In a report released yesterday, a panel of polling specialists didn't come to any definitive conclusions, but said that the polling probably ended too early to take into account late movement among voters.

Also, Clinton supporters were harder to reach and some pollsters did not try more than twice, skewing the sample toward pro-Obama voters, said the committee organized by the American Association for Public Opinion Research.

The panel discounted other possible explanations, such as the so-called "Bradley effect," in which some white voters say they will support a black candidate, but don't vote that way in the privacy of the polling booth.

GLOBE STAFF

Hub activist meets with President Obama on Darfur
The Rev. Gloria White-Hammond of Boston was among activists who huddled yesterday with President Obama, members of Congress, and his special envoy to Sudan, General Scott Gration, ahead of Gration's first trip to the war-torn nation.

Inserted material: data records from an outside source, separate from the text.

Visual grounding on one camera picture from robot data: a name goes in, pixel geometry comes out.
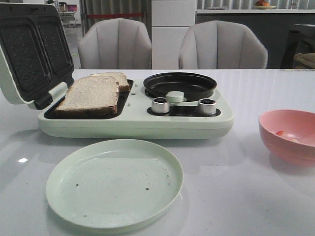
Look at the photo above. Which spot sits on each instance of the fruit plate on counter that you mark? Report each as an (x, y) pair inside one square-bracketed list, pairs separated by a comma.
[(263, 5)]

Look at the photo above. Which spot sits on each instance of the green breakfast maker base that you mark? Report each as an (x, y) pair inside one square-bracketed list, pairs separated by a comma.
[(135, 119)]

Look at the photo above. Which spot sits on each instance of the silver knob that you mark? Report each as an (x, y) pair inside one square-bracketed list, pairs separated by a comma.
[(160, 105), (207, 106)]

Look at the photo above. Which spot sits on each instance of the bread slice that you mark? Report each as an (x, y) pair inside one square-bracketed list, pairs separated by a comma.
[(120, 78), (91, 95)]

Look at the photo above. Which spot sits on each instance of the grey armchair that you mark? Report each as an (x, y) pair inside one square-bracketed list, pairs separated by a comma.
[(221, 45), (116, 44)]

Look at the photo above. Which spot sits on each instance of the pink bowl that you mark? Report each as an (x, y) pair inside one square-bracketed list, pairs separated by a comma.
[(289, 135)]

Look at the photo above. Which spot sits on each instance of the dark washing machine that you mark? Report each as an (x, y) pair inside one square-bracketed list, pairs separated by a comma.
[(301, 39)]

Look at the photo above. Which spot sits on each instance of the green pan handle knob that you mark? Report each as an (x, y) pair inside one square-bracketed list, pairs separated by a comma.
[(175, 97)]

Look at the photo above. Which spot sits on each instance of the left grey armchair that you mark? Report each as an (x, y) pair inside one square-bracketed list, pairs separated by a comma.
[(116, 44)]

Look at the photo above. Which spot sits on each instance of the white refrigerator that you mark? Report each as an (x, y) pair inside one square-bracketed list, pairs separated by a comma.
[(170, 21)]

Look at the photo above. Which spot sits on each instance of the black round frying pan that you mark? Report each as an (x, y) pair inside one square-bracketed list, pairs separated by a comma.
[(194, 86)]

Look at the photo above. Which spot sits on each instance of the right silver knob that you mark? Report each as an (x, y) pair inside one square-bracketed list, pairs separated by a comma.
[(207, 106)]

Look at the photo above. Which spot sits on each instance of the green breakfast maker lid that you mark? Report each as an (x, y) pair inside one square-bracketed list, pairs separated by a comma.
[(35, 60)]

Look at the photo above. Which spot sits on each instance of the green round plate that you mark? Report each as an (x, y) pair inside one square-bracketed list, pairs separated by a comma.
[(115, 186)]

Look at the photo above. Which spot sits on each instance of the red barrier belt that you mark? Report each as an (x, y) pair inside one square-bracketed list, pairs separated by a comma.
[(121, 15)]

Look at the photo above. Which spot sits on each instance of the left silver knob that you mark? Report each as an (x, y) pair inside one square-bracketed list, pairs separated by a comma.
[(160, 105)]

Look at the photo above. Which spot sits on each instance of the right grey armchair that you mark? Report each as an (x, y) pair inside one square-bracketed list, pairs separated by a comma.
[(221, 45)]

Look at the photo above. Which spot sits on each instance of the dark kitchen counter cabinet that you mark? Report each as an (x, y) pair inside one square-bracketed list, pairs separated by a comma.
[(265, 39)]

Hammond, a retired pediatrician, has been focusing on the humanitarian crisis in Darfur, which the US State Department has declared a genocide. She is board chairman for the Save Darfur Coalition, whose president, Jerry Fowler, also attended the meeting.

Afterward, Obama said the Sudan crisis is worsening and he hopes Gration can persuade President Omar al-Bashir's government to allow aid groups back in the country to "avert an enormous humanitarian crisis."

"Even as we're dealing with that immediate issue, we can't take our eyes off the longstanding conflicts in Sudan that have resulted in all of these persons being displaced," Obama said.

Fowler said his coalition was "reassured" of Obama's commitment on the issue and said that Gration must tell Sudanese officials that they now face a "fundamental choice."

"They must choose between continuing policies which have thrown the lives of millions of Sudanese civilians on the fire and have placed Sudan on a path toward greater international isolation, or reversing those policies and reconciling with an international community whose support for Bashir, and thus for Sudan, will only grow weaker as time passes," Fowler said in a statement.

GLOBE STAFF

Kerry calls for ban on assault-style weapons
Opening a field hearing on Mexican drug violence, Senator John F. Kerry called yesterday for reinstituting a ban on the importation of assault-style weapons and criticized calls for sending the National Guard to the southwest border as "premature and possibly counterproductive."

The assault weapon ban, passed under President Clinton in 1994, was taken off the books under President Bush in 2004. Law enforcement officials say that the vast majority of the high-powered guns used by Mexican drug cartels come from north of the border.

In his opening statement at the Senate Foreign Relations Committee hearing in El Paso, Kerry also voiced support for the plan that the Obama administration announced last week to send more resources to the border, and voiced support for the Mexican government.

"I commend President Felipe Calderon for his courage and determination in challenging the cartels. He and the Mexican people must know that we stand beside them in this fight, not that we've written him off."